Thursday, December 2, 2010

Google's Shift From Search Results to Answers

Google's post about the European Commission antitrust study reveals two important things about the Google search engine: the goal is to answer the user queries and "the only steady is change".

"Sometimes the best, most relevant answer to a query is our customary 'ten blue links', and sometimes it is a news article, sports score, stock quote, video, or a map. Today, when you type in 'weather in London' or '15 grams in ounces' you get the answers straight (often before you even hit Enter). In the future, we will need to answer much more compound questions just as fast and as clearly."

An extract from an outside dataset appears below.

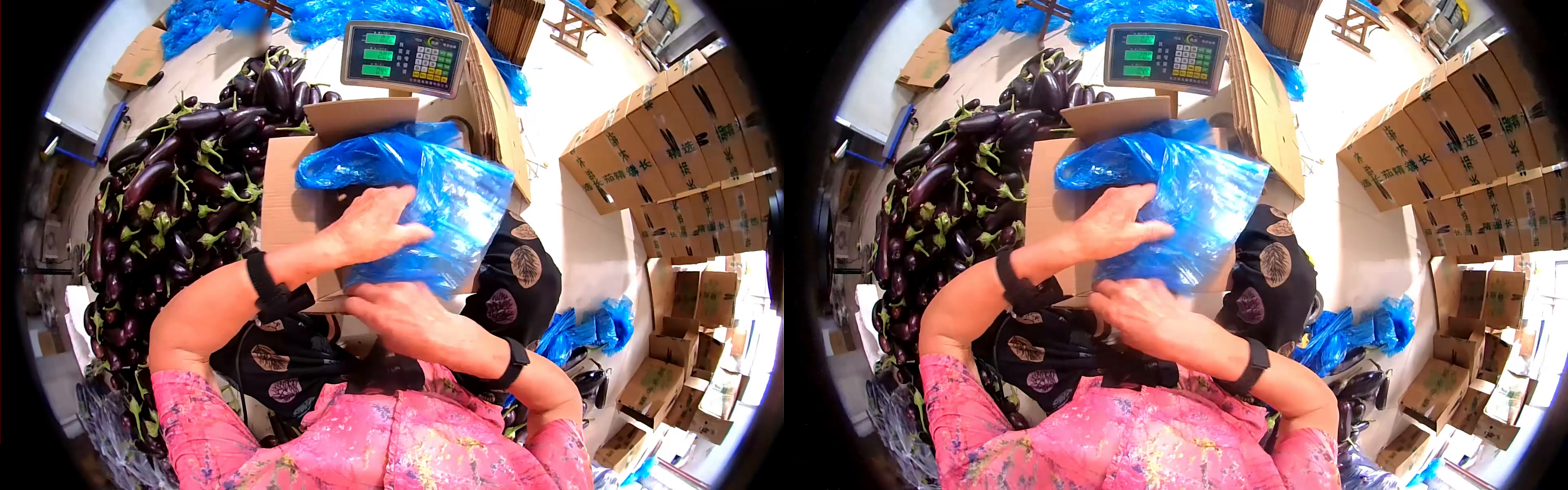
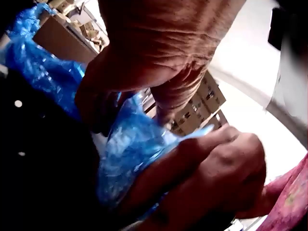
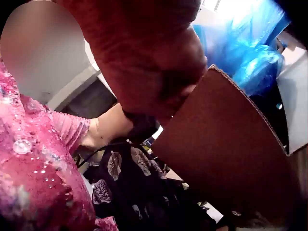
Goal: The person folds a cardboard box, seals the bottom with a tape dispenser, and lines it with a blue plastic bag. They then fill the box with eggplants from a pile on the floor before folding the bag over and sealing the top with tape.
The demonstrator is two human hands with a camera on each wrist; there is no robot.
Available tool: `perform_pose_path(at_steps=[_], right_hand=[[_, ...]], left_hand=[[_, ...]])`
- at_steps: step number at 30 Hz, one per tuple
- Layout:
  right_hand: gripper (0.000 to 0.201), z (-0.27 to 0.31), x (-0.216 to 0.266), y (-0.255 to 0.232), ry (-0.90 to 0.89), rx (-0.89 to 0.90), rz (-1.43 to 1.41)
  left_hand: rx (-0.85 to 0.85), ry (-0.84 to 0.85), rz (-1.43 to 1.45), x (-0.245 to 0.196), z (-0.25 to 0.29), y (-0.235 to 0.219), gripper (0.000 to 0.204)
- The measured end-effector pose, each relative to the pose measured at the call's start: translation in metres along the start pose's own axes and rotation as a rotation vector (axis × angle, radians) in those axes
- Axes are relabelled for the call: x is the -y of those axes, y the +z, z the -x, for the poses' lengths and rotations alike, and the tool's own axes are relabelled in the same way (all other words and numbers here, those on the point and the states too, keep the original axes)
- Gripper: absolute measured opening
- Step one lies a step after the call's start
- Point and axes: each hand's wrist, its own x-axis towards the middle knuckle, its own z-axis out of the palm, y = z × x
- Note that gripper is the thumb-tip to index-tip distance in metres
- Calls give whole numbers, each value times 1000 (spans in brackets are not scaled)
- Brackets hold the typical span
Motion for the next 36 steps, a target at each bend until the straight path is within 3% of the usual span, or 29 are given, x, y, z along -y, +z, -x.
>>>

http://felix-googleblog-archive.blogspot.com
Universal Search and the incorporated search experience that combines results from different search engines will make it even more hard to understand Google's algorithms and to find untouched web search results. Instant Search will force Google to provide more immediate answers and to treat web pages as sources of information. It's the subtle difference between an answer:
http://felix-googleblog-archive.blogspot.com
... and a potentially helpful search result:

The dissimilarity between showing links to reviews and showing a clever summary based on sentiment analysis:

http://felix-googleblog-archive.blogspot.com
Google's conclusion is that the "ten blue links" will soon be a thing of the past and search results will become more dynamic:

"Our results are ongoing to evolve from a list of websites to something far more dynamic. Today there's real-time content, routinely translated content, local content (especially important for mobile devices), images, videos, books, and a whole lot more. Users can search by voice - and in a diversity of languages. And we've developed new ad formats such as product listing ads and new pricing models such as cost-per-action. We cannot predict where search and online publicity will be headed, but we know for sure that they won't stay the same. By staying focused on novelty we can continue to make search even better - for the benefit of users everywhere."